> [Your instructions] Write the listing below out again in full, dropping its pictures.

Start of Provided material

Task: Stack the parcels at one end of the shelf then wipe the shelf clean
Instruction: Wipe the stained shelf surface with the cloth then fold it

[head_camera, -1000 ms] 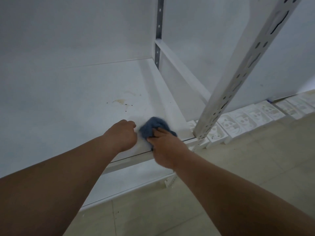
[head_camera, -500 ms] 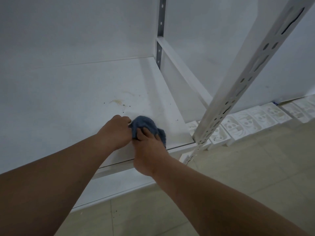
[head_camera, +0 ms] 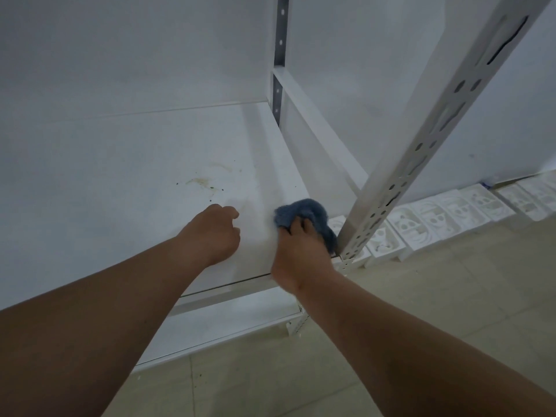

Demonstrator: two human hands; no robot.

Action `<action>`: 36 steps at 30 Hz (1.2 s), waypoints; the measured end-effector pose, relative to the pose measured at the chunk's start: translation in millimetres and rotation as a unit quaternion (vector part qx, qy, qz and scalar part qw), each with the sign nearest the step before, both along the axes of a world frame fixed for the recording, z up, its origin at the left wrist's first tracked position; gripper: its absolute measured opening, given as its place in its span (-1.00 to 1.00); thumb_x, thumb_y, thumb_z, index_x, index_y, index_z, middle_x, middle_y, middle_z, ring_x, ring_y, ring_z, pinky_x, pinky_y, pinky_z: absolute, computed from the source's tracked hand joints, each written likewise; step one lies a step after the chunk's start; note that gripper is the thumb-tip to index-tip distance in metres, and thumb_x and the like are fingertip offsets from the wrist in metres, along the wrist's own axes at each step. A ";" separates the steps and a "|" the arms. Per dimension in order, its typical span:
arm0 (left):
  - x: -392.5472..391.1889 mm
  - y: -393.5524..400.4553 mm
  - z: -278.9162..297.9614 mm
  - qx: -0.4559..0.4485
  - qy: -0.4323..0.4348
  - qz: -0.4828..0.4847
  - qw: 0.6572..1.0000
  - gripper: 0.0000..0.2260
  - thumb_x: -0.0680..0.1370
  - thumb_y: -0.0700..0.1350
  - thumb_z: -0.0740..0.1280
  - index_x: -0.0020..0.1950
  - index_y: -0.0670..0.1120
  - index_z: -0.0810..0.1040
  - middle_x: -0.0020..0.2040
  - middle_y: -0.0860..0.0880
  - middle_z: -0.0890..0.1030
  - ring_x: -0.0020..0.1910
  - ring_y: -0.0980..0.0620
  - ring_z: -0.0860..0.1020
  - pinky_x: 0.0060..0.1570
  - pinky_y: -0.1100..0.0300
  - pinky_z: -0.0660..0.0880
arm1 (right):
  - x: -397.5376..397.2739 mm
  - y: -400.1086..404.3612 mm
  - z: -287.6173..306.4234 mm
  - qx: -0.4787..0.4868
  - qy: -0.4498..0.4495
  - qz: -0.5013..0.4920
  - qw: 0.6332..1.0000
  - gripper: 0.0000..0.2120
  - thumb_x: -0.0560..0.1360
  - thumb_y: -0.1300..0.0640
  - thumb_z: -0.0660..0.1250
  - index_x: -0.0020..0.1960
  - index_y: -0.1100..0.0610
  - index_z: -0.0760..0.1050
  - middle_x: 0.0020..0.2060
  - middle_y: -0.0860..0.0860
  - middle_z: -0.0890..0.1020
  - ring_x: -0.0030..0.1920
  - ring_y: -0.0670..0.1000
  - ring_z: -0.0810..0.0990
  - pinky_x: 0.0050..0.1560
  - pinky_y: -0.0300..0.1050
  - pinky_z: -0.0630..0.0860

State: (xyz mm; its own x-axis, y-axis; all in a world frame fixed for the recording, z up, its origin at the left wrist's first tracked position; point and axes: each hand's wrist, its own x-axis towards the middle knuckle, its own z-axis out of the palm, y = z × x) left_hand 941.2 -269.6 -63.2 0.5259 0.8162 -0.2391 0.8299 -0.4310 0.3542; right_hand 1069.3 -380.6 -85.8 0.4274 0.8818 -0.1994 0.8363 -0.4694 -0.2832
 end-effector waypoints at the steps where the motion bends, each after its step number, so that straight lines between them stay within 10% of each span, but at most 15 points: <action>1: -4.6 1.9 -0.3 0.005 -0.002 0.009 1.000 -0.60 0.60 -0.06 0.20 0.44 -0.05 0.35 0.38 -0.10 0.38 0.33 -0.08 0.40 0.30 0.08 0.34 | -12.0 1.2 0.4 0.013 -0.005 0.042 0.999 -0.25 0.45 0.19 0.30 0.56 0.09 0.05 0.48 0.09 0.17 0.47 0.16 0.14 0.48 0.19 0.19; 8: -29.2 13.1 0.7 0.033 -0.014 0.034 0.999 -0.88 0.52 -0.12 0.22 -0.06 -0.09 0.53 -0.09 -0.09 0.54 -0.17 -0.04 0.51 -0.31 0.21 0.33 | -45.8 24.7 10.5 0.026 -0.013 0.269 0.963 -0.35 0.52 0.20 0.23 0.57 0.04 0.14 0.57 0.00 0.09 0.57 0.08 -0.04 0.56 0.06 -0.02; 13: -33.8 18.3 3.3 0.022 0.008 0.049 0.999 -0.61 0.59 -0.06 0.21 0.42 -0.04 0.38 0.33 -0.08 0.42 0.28 -0.09 0.44 0.26 0.07 0.39 | 8.8 43.6 6.0 -0.012 -0.012 0.153 0.988 -0.36 0.57 0.20 0.13 0.59 -0.07 0.01 0.59 -0.04 -0.05 0.58 0.06 -0.16 0.56 0.10 -0.09; 19: -35.7 34.9 6.9 0.017 -0.004 0.050 0.999 -0.63 0.59 -0.12 0.16 0.41 -0.04 0.39 0.32 -0.09 0.43 0.29 -0.11 0.43 0.26 0.07 0.38 | 15.1 48.9 5.0 -0.009 -0.018 0.000 1.000 -0.39 0.58 0.19 0.08 0.59 0.03 0.00 0.57 0.05 0.05 0.56 0.14 -0.02 0.55 0.08 -0.02; 30: -55.4 42.2 11.3 0.049 -0.002 0.057 0.997 -0.71 0.54 -0.24 0.19 0.26 -0.11 0.44 0.22 -0.12 0.40 0.13 -0.13 0.48 0.08 0.04 0.45 | -59.4 73.7 6.1 0.068 -0.045 0.230 0.970 -0.47 0.52 0.15 0.19 0.49 -0.01 0.31 0.52 0.01 0.25 0.54 0.10 0.11 0.51 0.12 0.10; 36: -41.1 41.4 12.9 0.051 0.081 0.021 0.995 -0.67 0.55 -0.27 0.10 0.29 -0.13 0.42 0.25 -0.11 0.42 0.24 -0.11 0.43 0.22 0.05 0.41 | 14.7 68.6 0.6 0.026 -0.044 0.083 0.995 -0.40 0.60 0.16 0.10 0.59 -0.06 0.03 0.58 -0.02 0.04 0.57 0.09 -0.03 0.55 0.08 -0.02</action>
State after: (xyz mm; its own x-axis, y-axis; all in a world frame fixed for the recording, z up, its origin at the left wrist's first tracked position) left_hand 900.2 -228.2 -50.3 0.4524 0.8608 -0.2333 0.8905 -0.4216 0.1714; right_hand 1083.9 -312.1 -85.2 0.2878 0.9502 -0.1195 0.9240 -0.3083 -0.2263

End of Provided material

> [Solution]
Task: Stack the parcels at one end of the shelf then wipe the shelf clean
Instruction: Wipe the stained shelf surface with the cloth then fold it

[head_camera, -1000 ms] 
[head_camera, -500 ms] 
[head_camera, +0 ms] 

Demonstrator: two human hands; no robot.

Action `<action>`: 36 steps at 30 Hz (1.2 s), waypoints; the measured end-effector pose, relative to the pose measured at the chunk's start: translation in millimetres and rotation as a unit quaternion (vector part qx, qy, qz and scalar part qw), each with the sign nearest the step before, both along the axes of a world frame fixed for the recording, z up, its origin at the left wrist's first tracked position; gripper: its absolute measured opening, given as its place in its span (-1.00 to 1.00); thumb_x, thumb_y, thumb_z, index_x, index_y, index_z, middle_x, middle_y, middle_z, ring_x, ring_y, ring_z, pinky_x, pinky_y, pinky_z: absolute, computed from the source's tracked hand joints, each written likewise; step one lies a step after the chunk's start; note that gripper is the thumb-tip to index-tip distance in metres, and thumb_x and the like are fingertip offsets from the wrist in metres, along the wrist's own axes at each step. A ";" separates the steps and a "|" the arms. Per dimension in order, its typical span:
arm0 (left):
  - x: -392.5472..391.1889 mm
  - y: -393.5524..400.4553 mm
  - z: -278.9162..297.9614 mm
  - qx: -0.4559..0.4485
  - qy: -0.4323..0.4348
  - qz: -0.4828..0.4847
  - qw: 0.6572..1.0000
  - gripper: 0.0000..0.2260
  - thumb_x: -0.0680..0.1370
  - thumb_y: -0.0700..0.1350
  - thumb_z: -0.0740..0.1280
  - index_x: -0.0020..0.1950
  - index_y: -0.0670..0.1120
  - index_z: -0.0810..0.1040
  - middle_x: -0.0020..0.2040
  - middle_y: -0.0860..0.0880
  - middle_z: -0.0890..0.1030
  - ring_x: -0.0020..0.1910
  - ring_y: -0.0980..0.0620
  - ring_z: -0.0860..0.1020
  - pinky_x: 0.0060..0.1570
  - pinky_y: -0.1100..0.0300
  - pinky_z: -0.0660..0.0880
arm1 (right):
  - x: -397.5376..397.2739 mm
  - y: -400.1086..404.3612 mm
  - z: -287.6173..306.4234 mm
  - qx: -0.4787..0.4868
  - qy: -0.4498..0.4495
  - qz: -0.5013..0.4920
  - qw: 0.6332..1.0000
  - gripper: 0.0000..0.2120
  - thumb_x: -0.0560..0.1360
  - thumb_y: -0.1300..0.0640
  - thumb_z: -0.0660..0.1250
  - index_x: -0.0020..0.1960
  - index_y: -0.1100..0.0610
  - index_z: -0.0760..0.1050
  - middle_x: 0.0020..0.2060
  - middle_y: -0.0860..0.0860
  - middle_z: -0.0890..0.1020
  - ring_x: -0.0030..0.1920
  - ring_y: -0.0670..0.1000
  - ring_z: -0.0810..0.0990
  - pinky_x: 0.0050..0.1560
  - pinky_y: -0.0300..0.1050
  - pinky_z: -0.0630..0.0860

State: (xyz mm; its own x-axis, y-axis; all in a world frame fixed for the recording, z up, its origin at the left wrist's first tracked position; point and axes: each hand's wrist, its own x-axis towards the middle knuckle, its own z-axis out of the palm, y = z × x) left_hand 941.2 -269.6 -63.2 0.5259 0.8162 -0.2391 0.8299 -0.4310 0.3542; right_hand 1069.3 -380.6 -85.8 0.4274 0.8818 -0.1994 0.8363 -0.4694 -0.2832
 end-effector waypoints at the steps where the motion bends, each after its step number, so that straight lines between them stay within 10% of each span, but at most 15 points: <action>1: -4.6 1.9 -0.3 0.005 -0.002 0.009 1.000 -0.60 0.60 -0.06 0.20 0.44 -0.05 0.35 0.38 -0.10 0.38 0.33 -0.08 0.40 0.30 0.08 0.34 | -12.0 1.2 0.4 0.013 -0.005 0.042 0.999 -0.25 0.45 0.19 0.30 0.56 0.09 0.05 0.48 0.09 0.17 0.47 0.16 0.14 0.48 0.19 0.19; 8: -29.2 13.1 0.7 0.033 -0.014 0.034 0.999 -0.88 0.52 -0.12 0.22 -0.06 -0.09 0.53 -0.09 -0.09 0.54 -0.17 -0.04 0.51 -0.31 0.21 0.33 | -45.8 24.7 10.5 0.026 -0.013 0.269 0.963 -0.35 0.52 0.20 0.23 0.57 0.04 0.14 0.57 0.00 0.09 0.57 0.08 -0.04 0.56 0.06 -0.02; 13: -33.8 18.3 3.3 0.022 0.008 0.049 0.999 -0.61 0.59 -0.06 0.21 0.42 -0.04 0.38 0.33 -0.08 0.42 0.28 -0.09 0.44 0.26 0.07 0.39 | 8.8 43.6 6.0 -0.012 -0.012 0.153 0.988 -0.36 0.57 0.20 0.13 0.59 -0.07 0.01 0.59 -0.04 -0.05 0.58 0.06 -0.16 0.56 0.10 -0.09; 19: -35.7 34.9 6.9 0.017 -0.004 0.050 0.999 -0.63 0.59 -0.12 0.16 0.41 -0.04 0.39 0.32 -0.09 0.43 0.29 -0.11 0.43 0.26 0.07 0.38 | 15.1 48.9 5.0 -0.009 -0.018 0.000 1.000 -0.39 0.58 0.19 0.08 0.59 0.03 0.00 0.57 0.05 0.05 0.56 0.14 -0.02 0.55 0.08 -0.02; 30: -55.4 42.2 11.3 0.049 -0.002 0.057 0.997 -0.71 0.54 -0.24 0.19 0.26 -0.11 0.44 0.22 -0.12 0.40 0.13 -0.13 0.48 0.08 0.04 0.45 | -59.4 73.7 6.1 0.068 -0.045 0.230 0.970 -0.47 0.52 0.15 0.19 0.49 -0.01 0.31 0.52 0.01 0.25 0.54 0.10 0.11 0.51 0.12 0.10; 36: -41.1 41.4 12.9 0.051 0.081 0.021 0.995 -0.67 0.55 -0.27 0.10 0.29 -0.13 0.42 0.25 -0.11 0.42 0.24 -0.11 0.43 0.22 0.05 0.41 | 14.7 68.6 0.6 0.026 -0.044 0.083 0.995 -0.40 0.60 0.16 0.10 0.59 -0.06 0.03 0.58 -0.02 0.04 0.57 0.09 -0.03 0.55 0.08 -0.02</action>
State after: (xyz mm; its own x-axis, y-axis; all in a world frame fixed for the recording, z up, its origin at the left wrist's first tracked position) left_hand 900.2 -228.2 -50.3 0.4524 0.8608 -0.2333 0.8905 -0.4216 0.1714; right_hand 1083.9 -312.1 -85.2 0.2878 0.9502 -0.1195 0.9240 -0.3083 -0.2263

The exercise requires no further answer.